-- Supplied data follows --
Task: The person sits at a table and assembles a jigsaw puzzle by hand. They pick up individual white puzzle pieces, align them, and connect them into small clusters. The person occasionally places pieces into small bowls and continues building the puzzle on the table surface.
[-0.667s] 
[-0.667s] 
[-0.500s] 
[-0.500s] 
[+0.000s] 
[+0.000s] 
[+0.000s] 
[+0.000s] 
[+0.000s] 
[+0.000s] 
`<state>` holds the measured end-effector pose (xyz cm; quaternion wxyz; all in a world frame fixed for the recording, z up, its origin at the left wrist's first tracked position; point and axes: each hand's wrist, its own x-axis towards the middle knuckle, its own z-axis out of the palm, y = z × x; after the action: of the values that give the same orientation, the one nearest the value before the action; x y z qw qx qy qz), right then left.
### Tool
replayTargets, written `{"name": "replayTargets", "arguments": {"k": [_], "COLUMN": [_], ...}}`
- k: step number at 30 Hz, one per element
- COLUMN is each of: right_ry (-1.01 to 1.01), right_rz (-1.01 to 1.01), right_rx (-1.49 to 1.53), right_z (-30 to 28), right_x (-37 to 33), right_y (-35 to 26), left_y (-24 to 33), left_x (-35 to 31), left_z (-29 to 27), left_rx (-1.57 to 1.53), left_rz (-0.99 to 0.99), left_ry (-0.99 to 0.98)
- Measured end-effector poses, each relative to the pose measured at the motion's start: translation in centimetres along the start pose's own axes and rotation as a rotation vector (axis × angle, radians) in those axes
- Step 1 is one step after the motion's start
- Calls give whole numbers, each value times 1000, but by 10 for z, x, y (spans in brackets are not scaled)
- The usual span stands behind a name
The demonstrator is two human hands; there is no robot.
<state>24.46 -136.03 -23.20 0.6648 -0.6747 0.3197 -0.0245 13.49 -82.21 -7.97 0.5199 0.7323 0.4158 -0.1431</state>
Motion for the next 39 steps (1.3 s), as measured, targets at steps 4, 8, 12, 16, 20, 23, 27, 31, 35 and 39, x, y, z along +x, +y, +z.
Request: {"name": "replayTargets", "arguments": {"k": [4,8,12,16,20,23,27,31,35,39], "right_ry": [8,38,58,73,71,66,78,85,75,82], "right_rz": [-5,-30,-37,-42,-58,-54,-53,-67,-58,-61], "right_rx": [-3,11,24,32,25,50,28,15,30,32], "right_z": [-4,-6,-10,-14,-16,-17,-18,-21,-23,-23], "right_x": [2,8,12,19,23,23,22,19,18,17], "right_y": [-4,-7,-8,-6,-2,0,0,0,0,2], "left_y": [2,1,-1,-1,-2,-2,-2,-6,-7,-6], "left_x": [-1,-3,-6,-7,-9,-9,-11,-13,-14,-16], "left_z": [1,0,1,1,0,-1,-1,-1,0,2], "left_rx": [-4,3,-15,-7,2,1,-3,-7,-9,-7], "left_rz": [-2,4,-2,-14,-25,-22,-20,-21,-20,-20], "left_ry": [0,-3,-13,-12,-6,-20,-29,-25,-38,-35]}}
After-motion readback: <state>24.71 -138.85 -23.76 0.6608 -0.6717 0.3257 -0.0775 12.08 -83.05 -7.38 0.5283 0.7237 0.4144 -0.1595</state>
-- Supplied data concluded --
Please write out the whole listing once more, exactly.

Task: The person sits at a table and assembles a jigsaw puzzle by hand. They pick up individual white puzzle pieces, align them, and connect them into small clusters. The person occasionally places pieces into small bowls and continues building the puzzle on the table surface.
[-0.667s] 
[-0.667s] 
[-0.500s] 
[-0.500s] 
[+0.000s] 
[+0.000s] 
[+0.000s] 
[+0.000s] 
[+0.000s] 
[+0.000s] 
`<state>` holds the measured end-effector pose (xyz cm; quaternion wxyz; all in a world frame fixed for the recording, z up, its origin at the left wrist's first tracked position; point and axes: each hand's wrist, its own x-axis towards the middle knuckle, its own z-axis out of the palm, y = z × x; after the action: of the values that give the same orientation, the one nearest the value before the action; x y z qw qx qy qz), right then left.
### Tool
replayTargets, written `{"name": "replayTargets", "arguments": {"k": [_], "COLUMN": [_], ...}}`
- k: step number at 30 Hz, one per element
- COLUMN is each of: right_ry (-1.01 to 1.01), right_rz (-1.01 to 1.01), right_rx (-1.49 to 1.53), right_z (-30 to 28), right_x (-37 to 33), right_y (-35 to 26), left_y (-24 to 33), left_x (-35 to 31), left_z (-29 to 27), left_rx (-1.57 to 1.53), left_rz (-0.99 to 0.99), left_ry (-0.99 to 0.98)
- Measured end-effector poses, each relative to the pose measured at the motion's start: translation in centimetres along the start pose's own axes and rotation as a rotation vector (axis × angle, radians) in those axes
- Step 1 is one step after the motion's start
- Calls give whole numbers, each value times 1000, but by 10 for z, x, y (spans in brackets are not scaled)
- The usual span stands behind a name
The demonstrator is two human hands; there is no robot.
<state>24.46 -136.03 -23.20 0.6648 -0.6747 0.3197 -0.0245 13.49 -82.21 -7.97 0.5199 0.7323 0.4158 -0.1431</state>
Motion for the next 39 steps (1.3 s), as measured, targets at steps 4, 8, 12, 16, 20, 23, 27, 31, 35 and 39, x, y, z along +x, +y, +z.
Request: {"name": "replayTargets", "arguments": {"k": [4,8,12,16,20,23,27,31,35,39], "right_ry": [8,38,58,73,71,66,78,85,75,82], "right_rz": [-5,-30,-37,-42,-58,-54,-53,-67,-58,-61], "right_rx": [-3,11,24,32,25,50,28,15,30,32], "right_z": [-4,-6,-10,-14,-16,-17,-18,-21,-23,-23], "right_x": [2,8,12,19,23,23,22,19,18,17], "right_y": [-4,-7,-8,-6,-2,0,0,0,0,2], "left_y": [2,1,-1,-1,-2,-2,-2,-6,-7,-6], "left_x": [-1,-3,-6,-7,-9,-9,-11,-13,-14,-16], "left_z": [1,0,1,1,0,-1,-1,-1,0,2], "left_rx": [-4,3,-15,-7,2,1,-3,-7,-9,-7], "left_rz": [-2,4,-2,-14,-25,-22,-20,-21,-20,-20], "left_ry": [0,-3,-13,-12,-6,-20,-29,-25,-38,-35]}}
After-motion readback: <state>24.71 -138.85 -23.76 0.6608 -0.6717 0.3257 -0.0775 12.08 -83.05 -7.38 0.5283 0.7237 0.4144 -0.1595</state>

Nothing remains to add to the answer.